«Не забудем, не отступимся, не простим!»
В трагические октябрьские дни меня не было в Москве, и расстрел «Белого дома» я видел, как многие и многие, в трансляции американской телекомпании. Видел сотую, может быть, тысячную долю происходящего, пригашенного и приглушенного к тому же съемкой с безопасного расстояния и чужим голосом диктора, и все же «событие» произвело такое впечатление, что сравнить его не с чем. Ничего подобного в России за последние три четверти века не бывало, и психика наша, далеко не избалованная действительностью, не справлялась с восприятием. Это было не потрясение, не ужас, не страх, при которых чувства способны еще к реагированию, здесь же было что-то оглушающее, как при внезапном сильном ударе, какое-то глубокое оцепенение, сплошной ожог, беспощадная пригвожденность к экрану, внимание, переходящее в беспамятство. И одно только в полубессознательном состоянии выписывалось огненной лентой из картины бьющих в упор танков: а что там, там, за экраном, внутри Дома и вокруг, кто-нибудь покажет когда-нибудь эту картину и какими силами ее можно вынести?
Когда все было кончено, я отстранился от телевизора обугленный, не способный ни думать ни о чем, ни воспринимать и, помню, подойдя к окну, уставился в пустую неосвещенную улицу – как в продолжение только что виденного.
Один лишь телефонный звонок раздался за весь вечер: женщина, рыдая, с трудом произнося слова, просила простить ее за какую-то вовсе не обидную для меня мелкую размолвку.

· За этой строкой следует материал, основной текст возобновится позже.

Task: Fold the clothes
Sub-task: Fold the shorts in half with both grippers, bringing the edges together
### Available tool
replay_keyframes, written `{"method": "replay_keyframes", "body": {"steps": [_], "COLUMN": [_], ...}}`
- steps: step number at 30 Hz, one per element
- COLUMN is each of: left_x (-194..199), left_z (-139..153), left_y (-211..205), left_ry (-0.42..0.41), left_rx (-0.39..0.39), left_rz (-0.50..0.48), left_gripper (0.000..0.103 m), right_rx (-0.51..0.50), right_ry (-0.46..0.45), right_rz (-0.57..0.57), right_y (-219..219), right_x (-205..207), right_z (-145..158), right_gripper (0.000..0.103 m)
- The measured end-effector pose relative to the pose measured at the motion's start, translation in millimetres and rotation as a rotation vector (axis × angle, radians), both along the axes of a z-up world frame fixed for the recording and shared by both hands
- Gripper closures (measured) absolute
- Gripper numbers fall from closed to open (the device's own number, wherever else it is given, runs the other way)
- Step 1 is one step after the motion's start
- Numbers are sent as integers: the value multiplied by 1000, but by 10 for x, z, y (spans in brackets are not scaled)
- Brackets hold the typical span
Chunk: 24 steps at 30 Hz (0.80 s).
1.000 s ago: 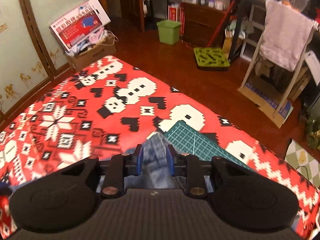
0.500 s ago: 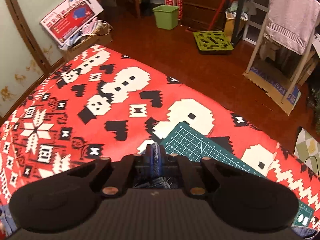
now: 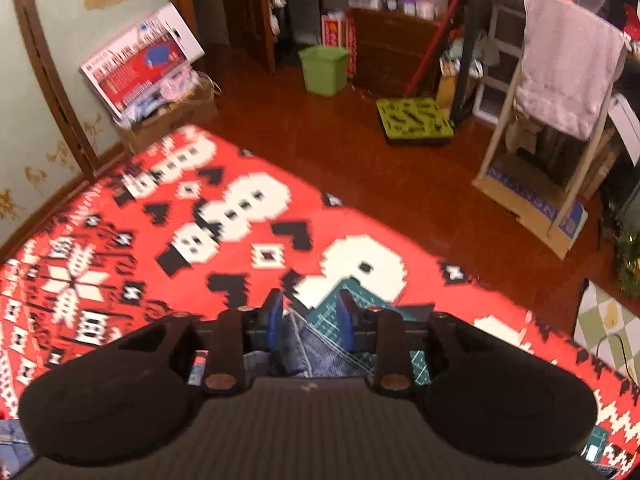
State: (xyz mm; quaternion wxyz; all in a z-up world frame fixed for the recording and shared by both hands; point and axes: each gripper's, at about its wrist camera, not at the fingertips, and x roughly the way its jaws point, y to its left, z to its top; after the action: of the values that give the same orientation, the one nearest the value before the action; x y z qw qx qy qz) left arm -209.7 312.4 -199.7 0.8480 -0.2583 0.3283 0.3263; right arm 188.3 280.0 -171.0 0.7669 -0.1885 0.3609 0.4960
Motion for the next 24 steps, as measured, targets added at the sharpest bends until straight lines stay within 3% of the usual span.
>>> {"method": "replay_keyframes", "body": {"steps": [2,4,9,16,21,24], "left_x": [3,6,310,643,580,518], "left_z": [49,98,45,-200,-301,-322], "left_y": [1,2,-96,-114,-87,-41], "left_ry": [-44,-87,-154,-125,-109,-129], "left_rx": [-14,-27,-76,-97,-82,-110], "left_rz": [-10,-20,-111,-83,-70,-64], "left_gripper": [87,87,92,96,98,100], "right_rx": [12,12,-4,-47,-59,-64], "right_ry": [7,17,62,50,14,-14], "right_rz": [73,157,285,425,458,419], "right_y": [-48,-93,-169,-69,-18,-10], "right_x": [-188,-416,-1003,-1656,-1786,-1669], "right_z": [76,125,-3,-321,-431,-444], "right_gripper": [77,93,93,93,93,95]}}
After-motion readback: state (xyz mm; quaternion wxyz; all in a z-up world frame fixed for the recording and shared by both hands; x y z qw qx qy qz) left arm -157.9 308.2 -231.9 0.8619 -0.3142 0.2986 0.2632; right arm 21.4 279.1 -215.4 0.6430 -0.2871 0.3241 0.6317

Они рассчитывали нас запугать, но только еще больше и тесней соединили в нашем горьком и святом неразрушимом чувстве к России. Не берусь судить, стало нас больше или меньше, но мы невольно обрели особое, роднящее нас воедино выражение. За считанные дни прошли такую науку души и сердца, какая не давалась и годами. На следующее утро мы узнавали друг друга всего лишь по взглядам, впитавшим нашу боль и решимость. Не забудем, не отступимся, не простим! Убийцы, повязав друг друга кровью по знаменитым заповедям Шигалева и Нечаева, нас же, сами, очевидно, того не сознавая, связали чувством нравственного долга.
Почти сразу же «Литературная Россия» начала публикацию «закадровых» событий, документальную запись происходившего в «Белом доме» и вокруг. Зверство есть зверство, а «цивилизованное» зверство в демократических масках особенно отвратительно, но для меня самым чувствительным ударом, как от удара дубинкой по голове для просвещения мозгов, явилась очевидность того, насколько быстро, в считанные годы новая власть воспитала собственные легионы безжалостных, на все готовых карателей и мародеров, и во что, в какую шкуру «доблестные защитники порядка и отечества» превратили во время октябрьских событий омоновскую, милицейскую да и военную форму тоже.
Здесь, в этом выпуске, свидетельствуют уцелевшие. Но никогда еще и ни при каких сверхрежимных запретах не удавалось добиться, чтобы навсегда умолкли погибшие. Скажут и они.
Наши интеллигенты-гуманисты из «демократических» рядов… приобрели странное выражение души и сердца (лица тоже) – с печатью отнюдь не целебных чувств. Действительность не делает нас спокойными, но там совсем уж какое-то оголтелое неистовство! А ведь «победители»! – чего бы, казалось, из кожи выскакивать, беса в себе гнать: твоя взяла, будь теперь великодушен к тем, кто еще не дорос до высоты твоего ума и широты твоего сердца. Но оттого-то, видимо, и беспокойство, оттого-то и нервозность, и эти постоянные подпрыгивания, будто пятки поджаривают, что неправедное дело, которое привело их сторону к успеху, долго не устоит и они не могут этого не чувствовать…
Что касается радостной реакции зевак на расстрел Белого дома, выражения восторга, если снаряд попадал в цель и кто-то в эти мгновения расставался с жизнью, кто-то начинал мучиться в ранах, – нет, это уже не зеваки, а действующие лица.